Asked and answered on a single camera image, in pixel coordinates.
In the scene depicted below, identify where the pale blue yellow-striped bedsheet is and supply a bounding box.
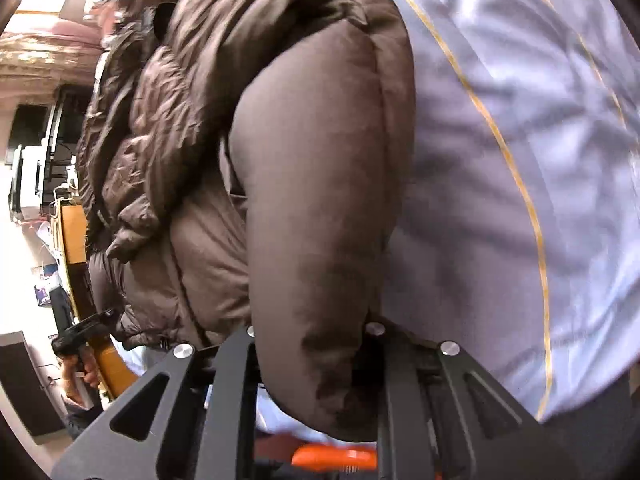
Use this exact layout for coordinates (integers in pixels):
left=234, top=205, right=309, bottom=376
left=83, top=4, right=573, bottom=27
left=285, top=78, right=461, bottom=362
left=320, top=0, right=640, bottom=423

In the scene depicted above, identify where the person's left forearm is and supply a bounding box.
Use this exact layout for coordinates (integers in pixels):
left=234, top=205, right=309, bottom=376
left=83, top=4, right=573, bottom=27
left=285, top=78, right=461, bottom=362
left=62, top=380, right=104, bottom=438

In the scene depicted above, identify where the wooden bed board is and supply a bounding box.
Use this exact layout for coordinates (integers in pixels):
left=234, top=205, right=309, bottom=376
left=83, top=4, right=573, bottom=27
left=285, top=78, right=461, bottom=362
left=52, top=199, right=147, bottom=402

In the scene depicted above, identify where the black monitor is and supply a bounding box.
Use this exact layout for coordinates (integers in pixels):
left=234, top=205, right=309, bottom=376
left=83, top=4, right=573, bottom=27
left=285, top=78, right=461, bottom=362
left=7, top=104, right=52, bottom=162

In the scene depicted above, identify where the person's left hand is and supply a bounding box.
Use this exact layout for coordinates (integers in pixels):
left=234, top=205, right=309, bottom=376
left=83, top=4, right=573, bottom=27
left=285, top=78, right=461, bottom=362
left=60, top=345, right=104, bottom=391

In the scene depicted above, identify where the brown puffer jacket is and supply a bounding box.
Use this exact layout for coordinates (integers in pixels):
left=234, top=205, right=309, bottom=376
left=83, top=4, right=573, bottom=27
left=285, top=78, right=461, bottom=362
left=77, top=0, right=418, bottom=445

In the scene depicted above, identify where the white printer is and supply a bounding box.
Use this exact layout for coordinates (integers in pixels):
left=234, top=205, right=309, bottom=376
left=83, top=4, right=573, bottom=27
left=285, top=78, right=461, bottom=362
left=9, top=144, right=53, bottom=223

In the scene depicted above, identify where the black cabinet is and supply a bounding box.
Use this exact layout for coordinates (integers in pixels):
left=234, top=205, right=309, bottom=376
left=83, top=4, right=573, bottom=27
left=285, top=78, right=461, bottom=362
left=0, top=331, right=67, bottom=438

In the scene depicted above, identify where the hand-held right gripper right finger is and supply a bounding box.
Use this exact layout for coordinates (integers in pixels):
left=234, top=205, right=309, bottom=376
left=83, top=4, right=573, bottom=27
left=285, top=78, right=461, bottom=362
left=364, top=321, right=593, bottom=480

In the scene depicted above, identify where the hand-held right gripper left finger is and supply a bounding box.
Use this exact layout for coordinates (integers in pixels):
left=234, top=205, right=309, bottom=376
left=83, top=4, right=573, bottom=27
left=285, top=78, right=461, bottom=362
left=50, top=326, right=263, bottom=480

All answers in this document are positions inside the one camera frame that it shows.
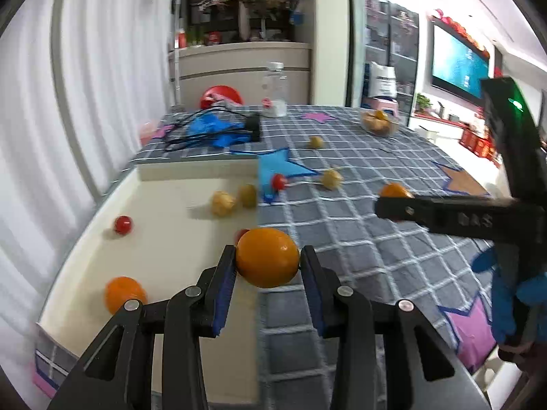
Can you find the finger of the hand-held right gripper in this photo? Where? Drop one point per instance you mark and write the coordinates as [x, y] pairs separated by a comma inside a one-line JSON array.
[[401, 209]]

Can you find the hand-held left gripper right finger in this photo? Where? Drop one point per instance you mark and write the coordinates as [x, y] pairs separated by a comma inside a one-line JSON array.
[[314, 294]]

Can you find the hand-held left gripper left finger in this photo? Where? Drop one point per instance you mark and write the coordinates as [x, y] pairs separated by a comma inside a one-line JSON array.
[[224, 290]]

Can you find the orange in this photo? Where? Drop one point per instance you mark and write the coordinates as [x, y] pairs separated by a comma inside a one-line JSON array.
[[124, 292], [267, 260], [395, 190]]

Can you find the white foam tray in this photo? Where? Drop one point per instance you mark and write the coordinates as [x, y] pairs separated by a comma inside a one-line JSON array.
[[171, 230]]

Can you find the wrinkled yellow citrus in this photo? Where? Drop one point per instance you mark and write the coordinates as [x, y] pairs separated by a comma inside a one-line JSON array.
[[223, 204]]

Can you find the round yellow citrus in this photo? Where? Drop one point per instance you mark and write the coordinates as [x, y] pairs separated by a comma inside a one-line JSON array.
[[248, 195]]

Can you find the person's right hand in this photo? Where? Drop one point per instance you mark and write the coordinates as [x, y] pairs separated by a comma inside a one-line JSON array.
[[502, 290]]

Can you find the red gift boxes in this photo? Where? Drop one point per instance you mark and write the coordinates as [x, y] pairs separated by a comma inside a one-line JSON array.
[[480, 145]]

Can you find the grey checked tablecloth with stars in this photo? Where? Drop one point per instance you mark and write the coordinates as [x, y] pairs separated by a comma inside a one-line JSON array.
[[363, 162]]

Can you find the small yellow citrus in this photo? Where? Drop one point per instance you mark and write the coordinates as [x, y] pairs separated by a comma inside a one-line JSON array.
[[331, 179]]

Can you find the clear bowl of citrus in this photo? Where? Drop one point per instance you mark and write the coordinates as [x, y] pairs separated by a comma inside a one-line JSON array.
[[378, 123]]

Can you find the green potted plant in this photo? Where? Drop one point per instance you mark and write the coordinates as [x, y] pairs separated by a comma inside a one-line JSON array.
[[423, 102]]

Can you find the pink stool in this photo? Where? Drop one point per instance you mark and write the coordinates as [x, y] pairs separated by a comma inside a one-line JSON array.
[[382, 106]]

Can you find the small green-yellow citrus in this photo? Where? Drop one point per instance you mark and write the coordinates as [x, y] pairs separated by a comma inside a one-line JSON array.
[[315, 141]]

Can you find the white paper bag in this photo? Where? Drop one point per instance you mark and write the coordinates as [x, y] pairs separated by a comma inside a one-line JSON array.
[[382, 79]]

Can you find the blue disposable gloves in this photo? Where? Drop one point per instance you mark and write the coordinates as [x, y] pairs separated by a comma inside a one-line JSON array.
[[209, 126]]

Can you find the black power adapter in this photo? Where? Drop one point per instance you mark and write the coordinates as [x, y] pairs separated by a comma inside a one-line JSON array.
[[253, 127]]

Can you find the glass display cabinet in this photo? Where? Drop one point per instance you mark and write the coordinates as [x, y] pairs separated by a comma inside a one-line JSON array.
[[391, 21]]

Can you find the clear plastic water bottle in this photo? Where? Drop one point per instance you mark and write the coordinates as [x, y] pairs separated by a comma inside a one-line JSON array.
[[274, 89]]

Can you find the pink cup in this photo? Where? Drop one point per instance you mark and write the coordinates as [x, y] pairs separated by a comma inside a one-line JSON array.
[[146, 131]]

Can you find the red ball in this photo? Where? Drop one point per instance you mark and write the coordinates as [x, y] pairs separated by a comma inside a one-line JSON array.
[[220, 93]]

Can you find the cream cabinet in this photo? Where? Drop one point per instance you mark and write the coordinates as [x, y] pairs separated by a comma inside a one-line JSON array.
[[239, 62]]

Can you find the wall television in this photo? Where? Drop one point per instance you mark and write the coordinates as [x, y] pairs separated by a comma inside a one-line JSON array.
[[459, 66]]

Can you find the red wall decoration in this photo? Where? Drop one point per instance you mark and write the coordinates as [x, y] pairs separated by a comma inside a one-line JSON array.
[[459, 30]]

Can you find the cluttered wall shelf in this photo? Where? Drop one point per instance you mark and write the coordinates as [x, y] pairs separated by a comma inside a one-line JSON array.
[[239, 13]]

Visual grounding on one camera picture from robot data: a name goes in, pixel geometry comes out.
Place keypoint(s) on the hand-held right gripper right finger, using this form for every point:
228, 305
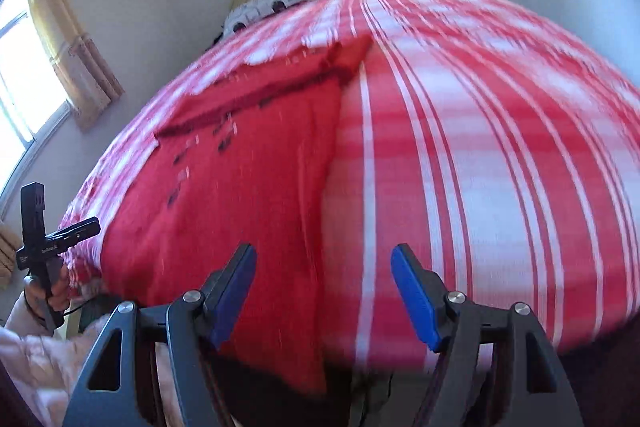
# # # # # # #
*Problem to solve*.
Reproduce each line of the data containing the word "above".

*Solved exercise*.
In the scene depicted above, identify where the person's left forearm is and supply a bounding box.
In the scene depicted above, identify where the wooden bed board is and supply a bounding box.
In the scene depicted above, identify where the black monitor is and supply a bounding box.
In the scene depicted above, identify where the person's left hand is and supply a bounding box.
In the scene depicted above, identify where the brown puffer jacket is and supply a bounding box.
In the scene depicted above, identify where the white printer is and supply a bounding box.
In the scene depicted above, identify where the black cabinet is and supply a bounding box.
In the scene depicted above, identify where the hand-held right gripper right finger is and supply a bounding box.
In the scene depicted above, identify where the hand-held right gripper left finger is and supply a bounding box.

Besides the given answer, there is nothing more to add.